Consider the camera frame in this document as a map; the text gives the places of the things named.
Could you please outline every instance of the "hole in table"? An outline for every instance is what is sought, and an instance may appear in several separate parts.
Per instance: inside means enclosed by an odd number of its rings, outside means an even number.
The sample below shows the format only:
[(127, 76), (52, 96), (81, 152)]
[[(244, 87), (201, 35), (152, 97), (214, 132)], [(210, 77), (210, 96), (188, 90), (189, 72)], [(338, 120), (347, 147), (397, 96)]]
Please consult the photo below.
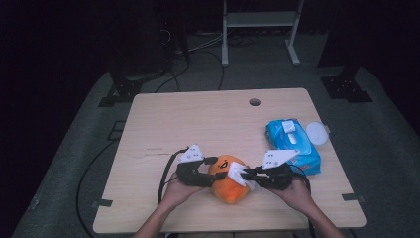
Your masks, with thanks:
[(250, 104), (252, 105), (252, 106), (260, 106), (260, 104), (262, 104), (261, 102), (260, 102), (260, 100), (259, 99), (257, 99), (257, 98), (251, 98), (250, 99)]

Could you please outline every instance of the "wooden table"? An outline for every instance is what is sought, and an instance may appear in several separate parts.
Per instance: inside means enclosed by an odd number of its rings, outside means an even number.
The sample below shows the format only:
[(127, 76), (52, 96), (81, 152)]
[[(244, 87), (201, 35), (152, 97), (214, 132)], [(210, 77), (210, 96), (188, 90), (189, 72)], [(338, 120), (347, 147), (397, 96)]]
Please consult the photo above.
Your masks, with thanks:
[[(261, 105), (253, 106), (251, 99)], [(321, 121), (303, 88), (200, 91), (137, 95), (93, 224), (98, 233), (135, 232), (157, 207), (158, 185), (172, 154), (197, 143), (205, 157), (232, 155), (251, 168), (269, 149), (265, 125), (296, 118), (303, 127)], [(338, 227), (362, 227), (365, 216), (331, 142), (318, 148), (321, 174), (310, 176), (312, 195)], [(172, 165), (169, 175), (176, 169)], [(307, 219), (281, 199), (257, 187), (236, 204), (206, 188), (169, 216), (162, 232), (290, 230), (307, 228)]]

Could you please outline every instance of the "blue wipes package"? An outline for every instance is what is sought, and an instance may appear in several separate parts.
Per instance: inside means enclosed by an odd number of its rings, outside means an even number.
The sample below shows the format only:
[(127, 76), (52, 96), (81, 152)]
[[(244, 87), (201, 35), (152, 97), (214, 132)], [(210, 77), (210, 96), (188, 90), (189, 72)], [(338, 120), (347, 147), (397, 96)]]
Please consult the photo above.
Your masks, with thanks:
[[(321, 157), (296, 119), (270, 121), (266, 125), (266, 136), (275, 149), (299, 151), (288, 164), (299, 167), (308, 176), (321, 173)], [(298, 168), (291, 168), (299, 173)]]

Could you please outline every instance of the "orange plush toy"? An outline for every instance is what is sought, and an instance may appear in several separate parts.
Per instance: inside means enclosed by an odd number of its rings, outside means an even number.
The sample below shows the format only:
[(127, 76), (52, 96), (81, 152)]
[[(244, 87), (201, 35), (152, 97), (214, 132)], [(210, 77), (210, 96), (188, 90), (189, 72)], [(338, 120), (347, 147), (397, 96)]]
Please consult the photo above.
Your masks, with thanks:
[[(217, 163), (209, 167), (209, 174), (228, 172), (232, 162), (245, 166), (244, 162), (233, 156), (220, 156)], [(242, 199), (250, 190), (247, 186), (241, 186), (234, 180), (225, 176), (224, 179), (215, 180), (212, 186), (214, 194), (227, 203), (235, 203)]]

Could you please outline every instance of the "gray carpet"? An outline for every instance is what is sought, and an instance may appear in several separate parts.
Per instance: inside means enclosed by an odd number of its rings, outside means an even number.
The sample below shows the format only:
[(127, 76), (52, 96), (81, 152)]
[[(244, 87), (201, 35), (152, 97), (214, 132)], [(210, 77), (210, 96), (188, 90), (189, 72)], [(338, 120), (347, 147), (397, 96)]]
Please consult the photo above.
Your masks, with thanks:
[[(341, 68), (317, 68), (327, 35), (303, 35), (295, 47), (301, 60), (294, 67), (284, 45), (285, 36), (266, 36), (246, 48), (230, 48), (230, 66), (224, 69), (221, 90), (252, 88), (304, 87), (308, 90), (322, 121), (331, 130), (330, 138), (355, 193), (366, 202), (361, 207), (367, 225), (353, 229), (357, 237), (420, 236), (420, 140), (383, 91), (377, 78), (363, 68), (356, 81), (373, 102), (349, 103), (330, 99), (320, 77), (337, 75)], [(190, 37), (189, 45), (198, 46), (208, 39)], [(205, 51), (220, 57), (219, 46)], [(178, 77), (181, 91), (217, 90), (222, 68), (207, 53), (192, 54), (188, 71)], [(186, 67), (176, 60), (178, 74)], [(142, 93), (155, 92), (167, 79), (148, 81)], [(126, 120), (130, 103), (98, 107), (111, 87), (109, 74), (98, 78), (62, 141), (33, 203), (19, 223), (14, 237), (88, 237), (76, 213), (76, 193), (80, 187), (80, 216), (95, 237), (130, 237), (131, 234), (94, 234), (91, 227), (96, 214), (92, 203), (103, 192), (118, 142), (109, 134), (116, 121)], [(170, 81), (159, 92), (176, 91)], [(112, 138), (121, 133), (115, 131)], [(354, 237), (343, 229), (348, 237)], [(309, 237), (307, 230), (295, 231)]]

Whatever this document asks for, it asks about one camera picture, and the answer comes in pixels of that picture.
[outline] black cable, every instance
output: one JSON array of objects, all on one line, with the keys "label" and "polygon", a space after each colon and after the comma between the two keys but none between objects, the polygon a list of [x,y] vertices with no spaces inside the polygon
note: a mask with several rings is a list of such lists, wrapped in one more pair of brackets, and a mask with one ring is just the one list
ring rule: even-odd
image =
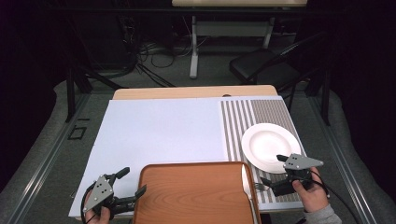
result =
[{"label": "black cable", "polygon": [[182,50],[180,50],[179,52],[176,53],[176,56],[177,57],[186,56],[190,53],[190,51],[191,51],[191,43],[186,43],[184,45],[184,48],[182,48]]},{"label": "black cable", "polygon": [[298,222],[296,222],[296,224],[304,224],[306,222],[305,217],[301,218],[300,220],[298,220]]},{"label": "black cable", "polygon": [[139,67],[146,75],[148,75],[149,78],[151,78],[151,80],[153,80],[154,82],[156,82],[160,86],[162,86],[162,87],[175,87],[174,84],[170,83],[169,81],[167,81],[164,78],[160,77],[159,75],[155,74],[154,72],[149,70],[145,65],[139,63],[137,65],[137,67]]},{"label": "black cable", "polygon": [[116,78],[116,77],[124,77],[128,74],[130,74],[132,71],[134,71],[134,66],[131,67],[127,67],[124,70],[116,73],[116,74],[112,74],[112,75],[101,75],[102,77],[105,77],[107,79],[112,79],[112,78]]},{"label": "black cable", "polygon": [[96,214],[93,214],[93,216],[90,219],[88,219],[86,223],[89,223],[94,217],[96,217]]},{"label": "black cable", "polygon": [[170,66],[172,66],[172,64],[175,62],[175,55],[171,52],[171,56],[172,56],[172,62],[170,62],[169,64],[167,64],[167,65],[164,65],[164,66],[159,66],[159,65],[156,65],[155,63],[154,63],[154,56],[156,55],[156,54],[152,54],[151,55],[151,64],[154,66],[154,67],[157,67],[157,68],[167,68],[167,67],[170,67]]},{"label": "black cable", "polygon": [[296,177],[297,179],[304,180],[304,181],[309,181],[309,182],[311,182],[311,183],[315,183],[315,184],[321,186],[321,187],[324,189],[324,191],[326,192],[327,195],[329,195],[329,191],[331,191],[331,192],[341,201],[341,203],[344,204],[344,206],[346,207],[346,209],[347,209],[347,210],[349,211],[349,213],[352,215],[353,219],[355,219],[355,222],[358,223],[358,224],[360,224],[359,219],[355,216],[355,214],[353,213],[352,209],[347,205],[347,202],[346,202],[338,193],[336,193],[332,188],[330,188],[328,185],[326,185],[326,184],[324,183],[323,179],[320,177],[319,174],[317,174],[317,173],[315,173],[315,172],[313,172],[313,171],[311,171],[311,173],[314,174],[314,175],[317,175],[322,183],[319,183],[318,181],[311,180],[311,179],[300,178],[300,177],[298,177],[298,176],[295,176],[295,177]]},{"label": "black cable", "polygon": [[140,47],[140,49],[139,49],[139,53],[138,53],[138,56],[139,56],[139,61],[142,63],[142,62],[145,62],[146,61],[146,59],[149,57],[149,47],[148,47],[148,45],[149,44],[142,44],[142,46]]},{"label": "black cable", "polygon": [[88,222],[85,220],[85,214],[84,214],[85,199],[87,198],[87,194],[90,192],[90,190],[93,189],[93,187],[95,186],[95,184],[96,184],[96,181],[93,182],[93,184],[91,184],[91,185],[87,188],[87,190],[85,191],[84,195],[82,196],[81,207],[80,207],[80,209],[79,209],[79,212],[80,212],[81,221],[82,221],[83,224],[87,224],[87,223],[88,223]]}]

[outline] wooden cutting board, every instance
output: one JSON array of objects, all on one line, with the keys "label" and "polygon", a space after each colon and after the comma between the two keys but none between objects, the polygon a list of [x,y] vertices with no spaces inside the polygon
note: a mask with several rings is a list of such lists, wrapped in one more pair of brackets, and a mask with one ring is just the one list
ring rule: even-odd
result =
[{"label": "wooden cutting board", "polygon": [[[134,224],[249,224],[253,217],[242,186],[240,161],[153,164],[143,168]],[[256,191],[247,167],[257,219]]]}]

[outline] sleeve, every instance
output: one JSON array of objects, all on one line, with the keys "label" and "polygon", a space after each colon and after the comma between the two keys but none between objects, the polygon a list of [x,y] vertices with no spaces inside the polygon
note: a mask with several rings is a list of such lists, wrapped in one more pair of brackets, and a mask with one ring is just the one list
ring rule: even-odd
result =
[{"label": "sleeve", "polygon": [[304,212],[306,224],[341,224],[341,218],[334,213],[330,205],[313,213]]}]

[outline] metal bar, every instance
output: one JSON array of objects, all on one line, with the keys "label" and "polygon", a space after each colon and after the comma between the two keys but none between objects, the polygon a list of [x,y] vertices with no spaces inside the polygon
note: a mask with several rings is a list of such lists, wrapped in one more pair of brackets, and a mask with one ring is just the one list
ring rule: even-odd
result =
[{"label": "metal bar", "polygon": [[338,145],[337,139],[335,138],[331,127],[327,126],[321,118],[318,99],[316,97],[308,97],[308,101],[314,110],[315,117],[318,120],[320,128],[326,136],[326,139],[329,141],[332,157],[337,164],[338,170],[341,173],[341,177],[343,177],[344,182],[346,183],[349,195],[351,196],[352,201],[355,204],[356,209],[358,210],[362,222],[364,224],[377,223],[371,211],[371,208],[369,207],[366,199],[364,198],[361,187],[348,165],[347,159],[344,156],[344,152]]},{"label": "metal bar", "polygon": [[190,78],[197,78],[198,46],[197,46],[197,21],[195,16],[192,16],[192,21],[191,21],[191,39],[192,39],[192,55],[191,55]]},{"label": "metal bar", "polygon": [[274,29],[274,25],[275,25],[275,18],[273,17],[273,18],[271,18],[269,20],[269,24],[268,24],[268,26],[265,29],[266,30],[265,31],[266,35],[265,35],[265,38],[264,38],[264,43],[262,45],[262,47],[264,49],[268,49],[268,46],[270,44],[271,34],[272,34],[273,29]]}]

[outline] table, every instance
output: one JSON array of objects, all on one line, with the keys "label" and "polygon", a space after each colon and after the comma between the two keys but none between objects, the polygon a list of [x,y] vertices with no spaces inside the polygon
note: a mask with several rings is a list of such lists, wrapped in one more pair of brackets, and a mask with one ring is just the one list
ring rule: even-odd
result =
[{"label": "table", "polygon": [[[305,7],[307,0],[173,0],[174,7]],[[198,21],[192,16],[192,55],[190,78],[198,75],[198,35],[263,36],[262,47],[267,49],[275,18],[266,21]]]},{"label": "table", "polygon": [[[102,174],[114,174],[126,166],[131,167],[131,173],[114,184],[115,196],[119,198],[134,194],[140,171],[148,164],[247,161],[240,149],[233,147],[236,146],[236,138],[227,138],[228,135],[241,137],[243,130],[236,123],[243,113],[237,110],[245,105],[248,105],[246,113],[252,117],[244,124],[245,129],[254,123],[273,122],[284,126],[299,139],[282,97],[272,86],[116,91],[107,108],[69,216],[79,217],[82,194],[93,180]],[[267,174],[254,166],[252,173],[255,182],[259,181],[259,176],[273,181],[285,177]],[[263,213],[303,208],[296,194],[275,198],[269,190],[260,192],[258,199],[259,209]],[[120,217],[132,214],[120,214]]]}]
┄┄┄┄┄┄
When a line holds the string "this", pull it out of the listing.

## [Reply]
Consider the camera frame in this document as a map; the text gives the places of the things named.
Whatever this document asks for, it asks about one camera picture, and the answer comes in pixels of that picture.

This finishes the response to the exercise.